Vahşi kapitalizmin insanların bünyelerini dönüştüren, zehirleyen, etkileyen farklı unsurları vardır. Bunlardan belki de en önemlisi toplumu, tüketim toplumu haline dönüştürebilmektir. Tüket, tüket, tüket.... Doymak bilmeyen bir iştihayla tüket. Elinde varolanla yetinme, başkasını satın al. Evinde bulunan koltukları yılda bir kez değiştir. Beyaz eşyalarını teknolojik yenilenmelerine göre anında değiştir. 6 bin devirli çamaşır makinesini, 7 bin devirliye çıkar, yetmez 8 bin, 9 bin devirliye geçiş yap.
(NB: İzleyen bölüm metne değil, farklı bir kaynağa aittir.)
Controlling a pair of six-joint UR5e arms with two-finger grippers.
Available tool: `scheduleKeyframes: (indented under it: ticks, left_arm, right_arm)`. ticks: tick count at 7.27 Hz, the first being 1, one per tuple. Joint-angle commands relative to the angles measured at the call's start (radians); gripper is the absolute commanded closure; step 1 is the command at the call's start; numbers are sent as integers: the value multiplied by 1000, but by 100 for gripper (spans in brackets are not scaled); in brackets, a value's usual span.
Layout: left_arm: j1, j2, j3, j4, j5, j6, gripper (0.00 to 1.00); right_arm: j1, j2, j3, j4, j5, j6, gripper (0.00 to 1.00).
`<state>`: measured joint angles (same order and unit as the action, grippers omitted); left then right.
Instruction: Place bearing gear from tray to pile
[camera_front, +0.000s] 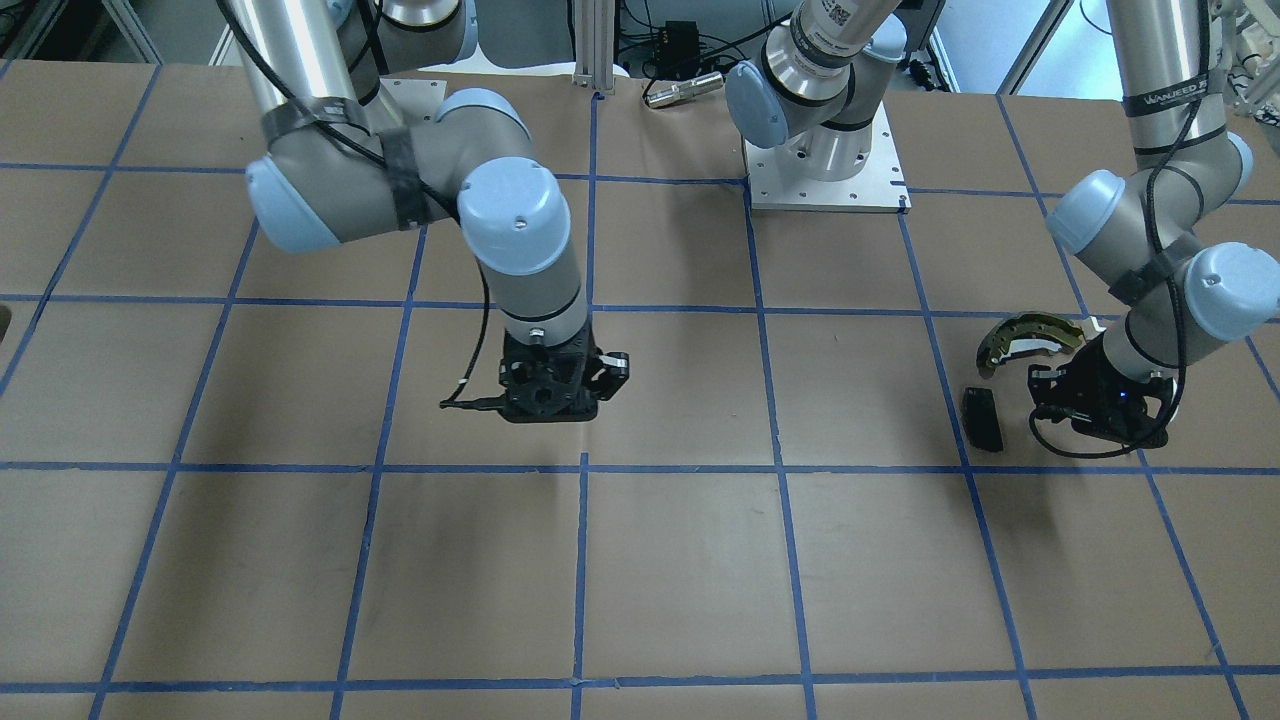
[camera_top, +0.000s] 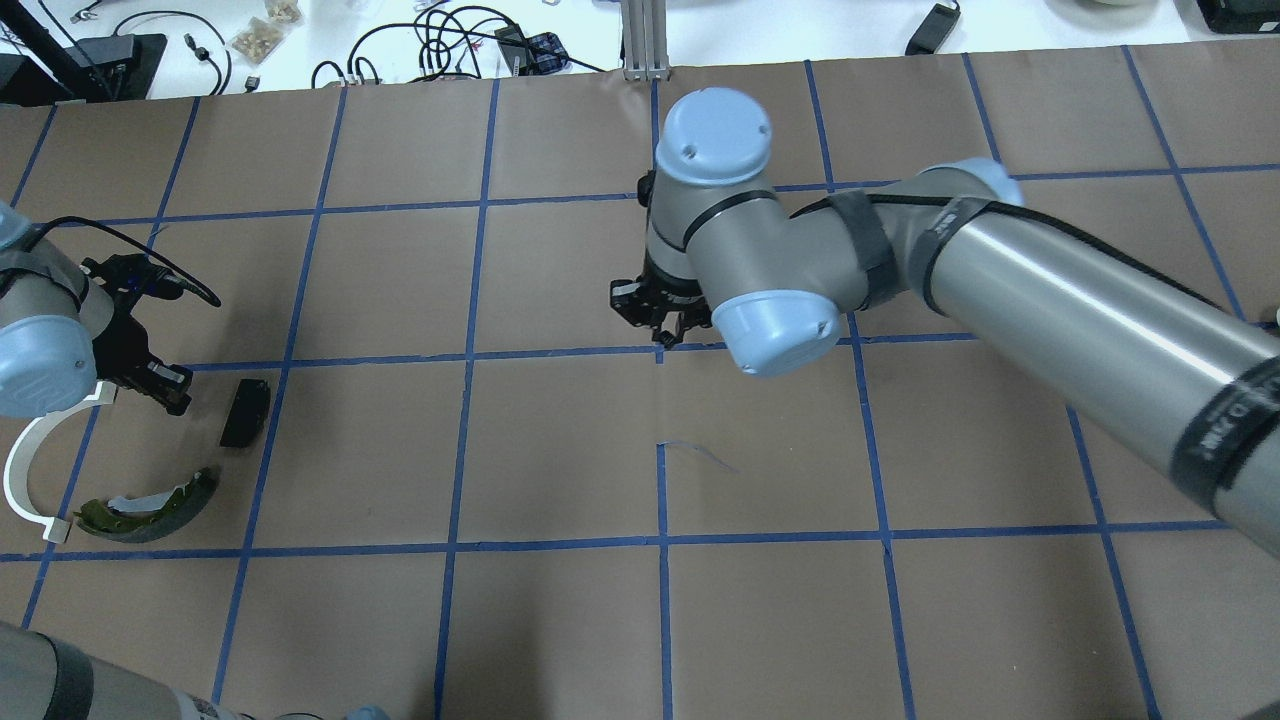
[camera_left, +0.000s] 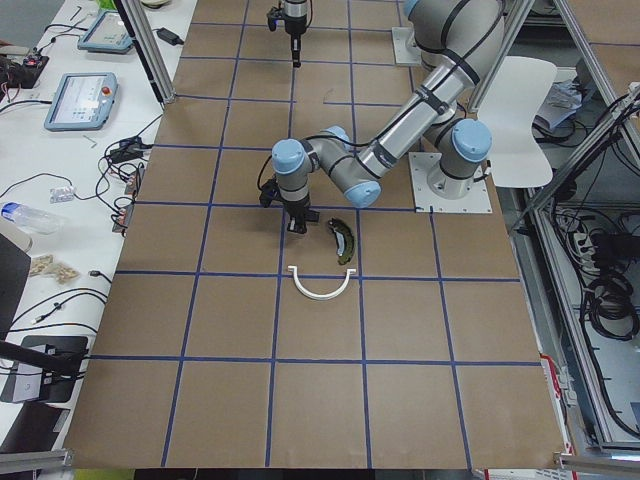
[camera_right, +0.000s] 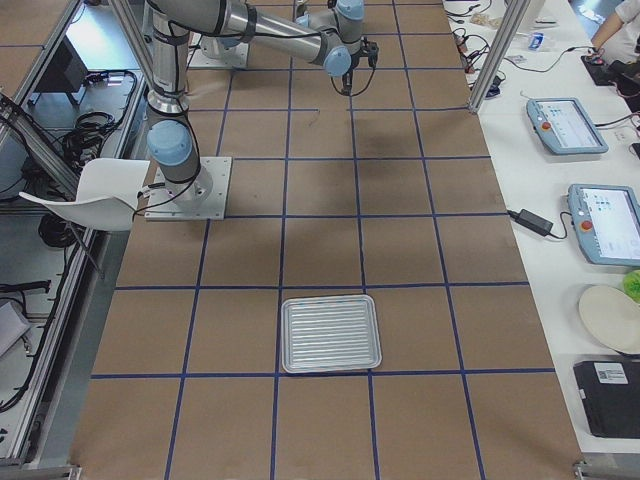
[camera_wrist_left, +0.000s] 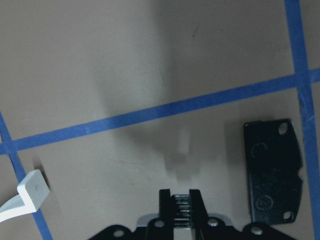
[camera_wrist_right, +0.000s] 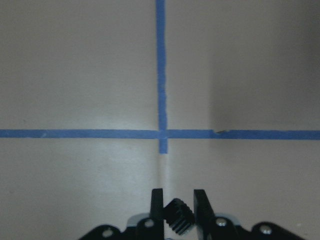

Artık, yarınını düşünen, cebindekini plansız programsız, hesapsız kitapsız harcama yapmayan insanlara cimri deniliyor. Dikkatinizi çekiyor mu, ana haber bültenlerine yabancı markaların Türkiye'de açtıkları şubelerde "ucuz" ürün satışı yapıldığı günlerle ilgili haberler yapılıyor. İnsanlar mağazanın önünde kuyruk olmuş durumda... Yüzlerce, binlerce metre uzayan kuyruklarda insanlara muhabirler mikrofon uzatıyorlar. "Günlerdir bu açılışı bekliyordum. Bugün saat kaç olursa olsun, içeriye girmek istiyorum" diyor insanlar. Kuyrukta bulunan insanlara bileklik takıyorlar, hangi saatte içeriye gireceklerini belirliyorlar. İçeriye girenler de, saatlerce alışveriş yapamıyorlar. Yarım saat içinde alacaklarını alıp, dışarıya çıkmak zorundalar. Aslında o alışveriş mağazasına girmek için kendisini paralayanların bileklerine takılanlar, kapitalizmin bilekliğinden başka bir şey değil. Kapitalizm bizleri esir alıyor, tüketim hırsıyla, tüketim kültürüyle zihinlerimizi esir alıyor. Harcamaya şartlanmış durumdayız. Nerede kanaat? Nerede kanaat kültürü? Nerede diğergamlık? Nerede tevazu?

İki cihan serveri Hz. Muhammed (sav) Efendimiz, ne buyuruyor: Kanaat eden aziz olur, hırslı olan da zelil olur. İnsanların tüketim kültürünü törpülemek, alışveriş hırsını körüklemek için reklamlar sürekli zihinlerimizin içine çakılıyor. "Bunu alın, şunu alın"... "En iyisi biziz"...

Bir televizyon reklamı var... Dört tane çocuk bir duvarın üzerinde oturmuş, babalarıyla ilgili bir şeyler söylüyorlar, babalarını övüyorlar. "Benim babam şöyle, benim babam şöyle" diye... En son sözü alan çocuk, arabasıyla kendisini almaya gelen babasına doğru bakarak, "Benim babam Toyota gibi adam" deyiveriyor. Bu mudur yani? Ne günlere kaldık ey gazi hünkar. Reklamlarda çocuklar artık babalarını otomobil markalarıyla özdeşleştirir bir hale gelmiş durumda. Babasının hangi özelliği varmış acaba? Beş ileri iki geri vitesi mi varmış? Yol tutuşu mu iyiymiş? ABS'si mi varmış? İnsanlara tüketim hırsını aşılamak için artık ne yapacaklarını şaşırdılar.

Önceki gün TV 8 ekranlarında Bahar Feyzan'la 50 Dakika programında TESK Başkanı Bendevi Palandöken'i izledim. Konu, Kredi Kartlarına af gelip gelmeyeceği, nasıl geleceği konusuydu. Kredi kartlarına af gelse ne olur, gelmese ne olur? Kredi kartı, insanların eline tutuşturulmuş, tetikleri her an düşme aşamasında olan bir silah gibidir. Kredi kartları, tüketim kültürü, harcama kültürü olmayan bu insanların eline tutuşturulmuş pimi çekilmiş bir bomba gibidir. Kredi kartlarına af getirseniz ne olacak? Bir sonraki aşamada yine binlerce insan, aynı dertten mahkemelerle yüzleşmek zorunda kalacaklar. Çünkü, asgari ücretten başka hiçbir geliri olmayan, normal şartlar altında ay başını zor getiren insanlara, limitleri 3 bin-5 bin olan kredi kartları dağıtırsanız, bu insanların geleceklerini baştan ipotek altına almış olursunuz.

Cebindekini harcamayı bilmeyen insanlar, hiç ödemeyeceklerini zannettikleri kredi kartıyla bol keseden hovardalık yaparlar ve ortaya doğal olarak aile faciaları çıkar.

Kredi kartlarına af çıkarılacağına, bu toplumun gelir düzeyini yükseltmek ve harcama kültürünü geliştirmek için çalışma yapılmalı. Öyle değil mi?